Ma compréhension est que l'identifiant, 55c37f730d03382935e12767 doit être l'identifiant du document, ce faisant, le suivant doit me rendre un docVector.

model.docvecs["55c37f730d03382935e12767"] 

Au lieu de cela, c'est ce qui est édité.

>>> model.docvecs["55c37f730d03382935e12767"] 
Traceback (most recent call last): 
    File "<stdin>", line 1, in <module> 
    File "/usr/local/lib/python2.7/dist-packages/gensim/models/doc2vec.py", line 341, in __getitem__ 
    return self.doctag_syn0[self._int_index(index)] 
    File "/usr/local/lib/python2.7/dist-packages/gensim/models/doc2vec.py", line 315, in _int_index 
    return self.max_rawint + 1 + self.doctags[index].offset 
KeyError: '55c37f730d03382935e12767' 

Essayer d'obtenir donne plus similaire les suivantes dos

>>> model.docvecs.most_similar("55c37f730d03382935e12767") 
Traceback (most recent call last): 
    File "<stdin>", line 1, in <module> 
    File "/usr/local/lib/python2.7/dist-packages/gensim/models/doc2vec.py", line 450, in most_similar 
    raise KeyError("doc '%s' not in trained set" % doc) 
KeyError: "doc '55c37f730d03382935e12767' not in trained set" 

Ce que je suis en train de comprendre comment est sont des vecteurs de doc enregistrés et ce que id sont utilisés. Quelle partie de mon approche ne fonctionne pas ci-dessus?

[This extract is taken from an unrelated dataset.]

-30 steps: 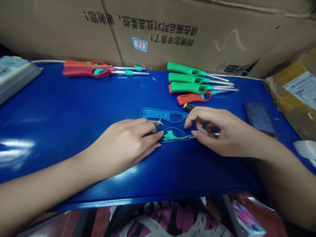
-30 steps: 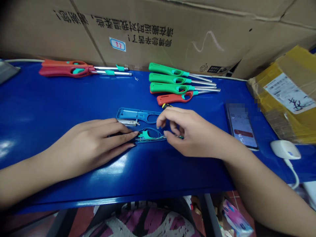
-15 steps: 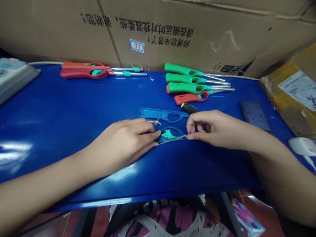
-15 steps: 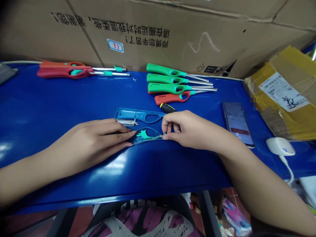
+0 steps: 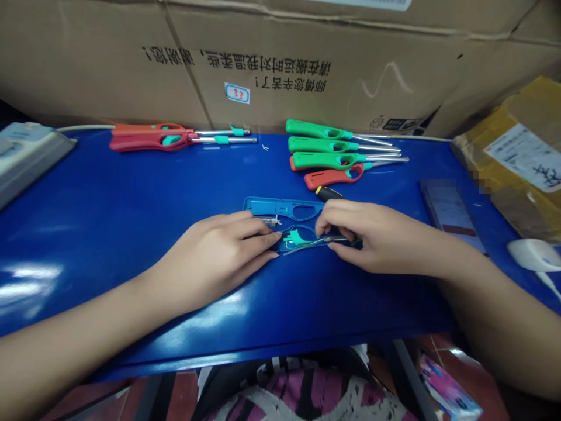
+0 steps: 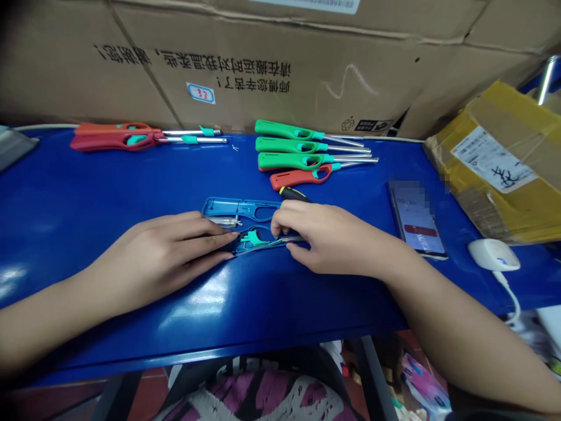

Maintenant, voici quelque chose d'intéressant, si je fais ce qui suit, je récupère des vecteurs doc similaires, mais ils n'ont aucun sens pour moi.

>>> model.docvecs.most_similar(str(1)) 
[(u'8', 0.9000369906425476), (u'3', 0.8878246545791626), (u'7', 0.886141836643219), (u'2', 0.8834314942359924), (u'e', 0.8812381029129028), (u'a', 0.8648831248283386), (u'd', 0.8587037920951843), (u'0', 0.8413013219833374), (u'4', 0.8385311365127563), (u'c', 0.8290119767189026)] 

Répondre

1

TaggedDocument.tags devrait être une liste de balises, pas une chaîne. En fournissant une chaîne, la bibliothèque la voit comme une liste de caractères, de sorte que les caractères uniques sont interprétés comme les balises de document. Changer votre ligne:

  yield TaggedDocument(words=jsData["data"], tags=jsData["id"]) 

... à ...

  yield TaggedDocument(words=jsData["data"], tags=[jsData["id"]]) 

... et vous verrez probablement les résultats escomptés.